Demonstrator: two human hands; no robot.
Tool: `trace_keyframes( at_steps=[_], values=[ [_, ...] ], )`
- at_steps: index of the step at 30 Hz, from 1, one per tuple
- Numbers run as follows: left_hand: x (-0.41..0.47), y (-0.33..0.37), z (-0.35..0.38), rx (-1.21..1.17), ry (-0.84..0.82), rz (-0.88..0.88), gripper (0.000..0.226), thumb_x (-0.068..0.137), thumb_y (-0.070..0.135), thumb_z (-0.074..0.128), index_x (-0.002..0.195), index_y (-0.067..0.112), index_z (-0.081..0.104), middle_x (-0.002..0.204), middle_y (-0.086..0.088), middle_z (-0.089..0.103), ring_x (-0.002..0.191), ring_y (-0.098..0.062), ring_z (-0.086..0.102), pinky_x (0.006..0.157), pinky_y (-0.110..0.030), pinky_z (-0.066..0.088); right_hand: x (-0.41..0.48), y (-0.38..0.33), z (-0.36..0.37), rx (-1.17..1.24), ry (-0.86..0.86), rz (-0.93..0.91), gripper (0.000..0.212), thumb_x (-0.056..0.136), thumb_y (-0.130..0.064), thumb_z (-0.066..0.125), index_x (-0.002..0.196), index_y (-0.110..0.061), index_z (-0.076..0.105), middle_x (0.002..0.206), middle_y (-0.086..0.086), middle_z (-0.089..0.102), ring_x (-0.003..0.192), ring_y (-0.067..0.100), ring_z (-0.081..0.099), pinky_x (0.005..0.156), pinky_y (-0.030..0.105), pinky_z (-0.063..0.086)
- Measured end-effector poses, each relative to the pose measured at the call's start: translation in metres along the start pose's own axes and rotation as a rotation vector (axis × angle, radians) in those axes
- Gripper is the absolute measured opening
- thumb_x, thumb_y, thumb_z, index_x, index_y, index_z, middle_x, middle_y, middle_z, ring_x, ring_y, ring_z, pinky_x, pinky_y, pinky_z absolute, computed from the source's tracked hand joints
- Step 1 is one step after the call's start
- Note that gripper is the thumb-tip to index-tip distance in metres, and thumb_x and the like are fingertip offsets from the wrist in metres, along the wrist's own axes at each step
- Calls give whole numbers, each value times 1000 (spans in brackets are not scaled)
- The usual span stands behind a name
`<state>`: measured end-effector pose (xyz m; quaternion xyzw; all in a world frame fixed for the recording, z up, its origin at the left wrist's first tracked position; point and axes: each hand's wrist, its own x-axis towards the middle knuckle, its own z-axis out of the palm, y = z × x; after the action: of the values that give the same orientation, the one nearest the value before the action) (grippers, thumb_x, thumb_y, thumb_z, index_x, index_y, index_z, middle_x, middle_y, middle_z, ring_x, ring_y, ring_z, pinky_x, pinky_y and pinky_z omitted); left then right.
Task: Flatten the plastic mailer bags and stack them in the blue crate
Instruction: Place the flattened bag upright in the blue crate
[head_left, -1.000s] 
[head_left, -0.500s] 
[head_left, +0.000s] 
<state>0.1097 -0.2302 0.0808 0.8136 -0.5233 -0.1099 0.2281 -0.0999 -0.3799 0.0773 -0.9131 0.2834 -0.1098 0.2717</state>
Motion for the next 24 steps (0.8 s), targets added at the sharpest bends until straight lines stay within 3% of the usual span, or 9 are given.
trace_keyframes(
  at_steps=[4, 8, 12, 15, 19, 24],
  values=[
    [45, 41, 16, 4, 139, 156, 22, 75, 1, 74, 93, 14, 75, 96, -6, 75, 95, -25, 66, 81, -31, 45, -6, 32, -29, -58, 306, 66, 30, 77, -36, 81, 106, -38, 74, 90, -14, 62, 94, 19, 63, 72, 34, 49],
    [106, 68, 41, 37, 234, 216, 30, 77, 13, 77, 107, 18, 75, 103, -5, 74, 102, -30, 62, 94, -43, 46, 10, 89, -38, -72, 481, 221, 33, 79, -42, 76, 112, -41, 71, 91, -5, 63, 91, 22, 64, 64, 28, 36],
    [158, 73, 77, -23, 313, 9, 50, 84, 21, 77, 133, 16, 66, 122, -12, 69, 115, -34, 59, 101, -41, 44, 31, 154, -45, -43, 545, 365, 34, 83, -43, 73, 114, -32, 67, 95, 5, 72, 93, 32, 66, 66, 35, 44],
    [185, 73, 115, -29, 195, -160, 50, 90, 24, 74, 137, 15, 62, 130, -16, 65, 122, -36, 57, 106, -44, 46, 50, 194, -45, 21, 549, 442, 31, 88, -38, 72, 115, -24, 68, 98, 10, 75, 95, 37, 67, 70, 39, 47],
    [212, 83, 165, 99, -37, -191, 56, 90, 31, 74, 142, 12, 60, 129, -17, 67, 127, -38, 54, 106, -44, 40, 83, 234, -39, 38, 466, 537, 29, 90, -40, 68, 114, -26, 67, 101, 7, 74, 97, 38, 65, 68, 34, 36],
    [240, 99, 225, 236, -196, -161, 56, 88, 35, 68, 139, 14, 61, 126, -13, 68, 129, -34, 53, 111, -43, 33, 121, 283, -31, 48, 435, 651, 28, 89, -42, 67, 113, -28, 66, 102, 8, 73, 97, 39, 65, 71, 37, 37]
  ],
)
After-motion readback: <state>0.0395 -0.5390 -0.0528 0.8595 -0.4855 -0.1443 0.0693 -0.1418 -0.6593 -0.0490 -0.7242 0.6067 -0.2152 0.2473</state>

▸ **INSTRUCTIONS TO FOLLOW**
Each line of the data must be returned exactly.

▸ **ANSWER TO THE PROBLEM**
Demonstrator: two human hands; no robot.
Tool: `trace_keyframes( at_steps=[_], values=[ [_, ...] ], )`
- at_steps: index of the step at 30 Hz, from 1, one per tuple
- Numbers run as follows: left_hand: x (-0.41..0.47), y (-0.33..0.37), z (-0.35..0.38), rx (-1.21..1.17), ry (-0.84..0.82), rz (-0.88..0.88), gripper (0.000..0.226), thumb_x (-0.068..0.137), thumb_y (-0.070..0.135), thumb_z (-0.074..0.128), index_x (-0.002..0.195), index_y (-0.067..0.112), index_z (-0.081..0.104), middle_x (-0.002..0.204), middle_y (-0.086..0.088), middle_z (-0.089..0.103), ring_x (-0.002..0.191), ring_y (-0.098..0.062), ring_z (-0.086..0.102), pinky_x (0.006..0.157), pinky_y (-0.110..0.030), pinky_z (-0.066..0.088); right_hand: x (-0.41..0.48), y (-0.38..0.33), z (-0.36..0.37), rx (-1.17..1.24), ry (-0.86..0.86), rz (-0.93..0.91), gripper (0.000..0.212), thumb_x (-0.056..0.136), thumb_y (-0.130..0.064), thumb_z (-0.066..0.125), index_x (-0.002..0.196), index_y (-0.110..0.061), index_z (-0.076..0.105), middle_x (0.002..0.206), middle_y (-0.086..0.086), middle_z (-0.089..0.102), ring_x (-0.003..0.192), ring_y (-0.067..0.100), ring_z (-0.081..0.099), pinky_x (0.005..0.156), pinky_y (-0.030..0.105), pinky_z (-0.063..0.086)
- Measured end-effector poses, each relative to the pose measured at the call's start: translation in metres along the start pose's own axes and rotation as a rotation vector (axis × angle, radians) in those axes
- Gripper is the absolute measured opening
- thumb_x, thumb_y, thumb_z, index_x, index_y, index_z, middle_x, middle_y, middle_z, ring_x, ring_y, ring_z, pinky_x, pinky_y, pinky_z absolute, computed from the source's tracked hand joints
- Step 1 is one step after the call's start
- Note that gripper is the thumb-tip to index-tip distance in metres, and thumb_x and the like are fingertip offsets from the wrist in metres, along the wrist's own axes at each step
- Calls give whole numbers, each value times 1000 (spans in brackets are not scaled)
- The usual span stands behind a name
`<state>`: measured end-effector pose (xyz m; quaternion xyzw; all in a world frame fixed for the recording, z up, its origin at the left wrist's first tracked position; point and axes: each hand's wrist, its own x-axis towards the middle knuckle, its own z-axis out of the palm, y = z × x; after the action: of the values that give the same orientation, the one nearest the value before the action) (grippers, thumb_x, thumb_y, thumb_z, index_x, index_y, index_z, middle_x, middle_y, middle_z, ring_x, ring_y, ring_z, pinky_x, pinky_y and pinky_z omitted); left then right.
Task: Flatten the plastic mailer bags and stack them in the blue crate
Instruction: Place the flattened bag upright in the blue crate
[head_left, -1.000s] 
[head_left, -0.500s] 
[head_left, +0.000s] 
<state>0.1097 -0.2302 0.0808 0.8136 -0.5233 -0.1099 0.2281 -0.0999 -0.3799 0.0773 -0.9131 0.2834 -0.1098 0.2717</state>
Motion for the next 24 steps (0.8 s), targets added at the sharpest bends until straight lines stay within 3% of the usual span, or 9 are given.
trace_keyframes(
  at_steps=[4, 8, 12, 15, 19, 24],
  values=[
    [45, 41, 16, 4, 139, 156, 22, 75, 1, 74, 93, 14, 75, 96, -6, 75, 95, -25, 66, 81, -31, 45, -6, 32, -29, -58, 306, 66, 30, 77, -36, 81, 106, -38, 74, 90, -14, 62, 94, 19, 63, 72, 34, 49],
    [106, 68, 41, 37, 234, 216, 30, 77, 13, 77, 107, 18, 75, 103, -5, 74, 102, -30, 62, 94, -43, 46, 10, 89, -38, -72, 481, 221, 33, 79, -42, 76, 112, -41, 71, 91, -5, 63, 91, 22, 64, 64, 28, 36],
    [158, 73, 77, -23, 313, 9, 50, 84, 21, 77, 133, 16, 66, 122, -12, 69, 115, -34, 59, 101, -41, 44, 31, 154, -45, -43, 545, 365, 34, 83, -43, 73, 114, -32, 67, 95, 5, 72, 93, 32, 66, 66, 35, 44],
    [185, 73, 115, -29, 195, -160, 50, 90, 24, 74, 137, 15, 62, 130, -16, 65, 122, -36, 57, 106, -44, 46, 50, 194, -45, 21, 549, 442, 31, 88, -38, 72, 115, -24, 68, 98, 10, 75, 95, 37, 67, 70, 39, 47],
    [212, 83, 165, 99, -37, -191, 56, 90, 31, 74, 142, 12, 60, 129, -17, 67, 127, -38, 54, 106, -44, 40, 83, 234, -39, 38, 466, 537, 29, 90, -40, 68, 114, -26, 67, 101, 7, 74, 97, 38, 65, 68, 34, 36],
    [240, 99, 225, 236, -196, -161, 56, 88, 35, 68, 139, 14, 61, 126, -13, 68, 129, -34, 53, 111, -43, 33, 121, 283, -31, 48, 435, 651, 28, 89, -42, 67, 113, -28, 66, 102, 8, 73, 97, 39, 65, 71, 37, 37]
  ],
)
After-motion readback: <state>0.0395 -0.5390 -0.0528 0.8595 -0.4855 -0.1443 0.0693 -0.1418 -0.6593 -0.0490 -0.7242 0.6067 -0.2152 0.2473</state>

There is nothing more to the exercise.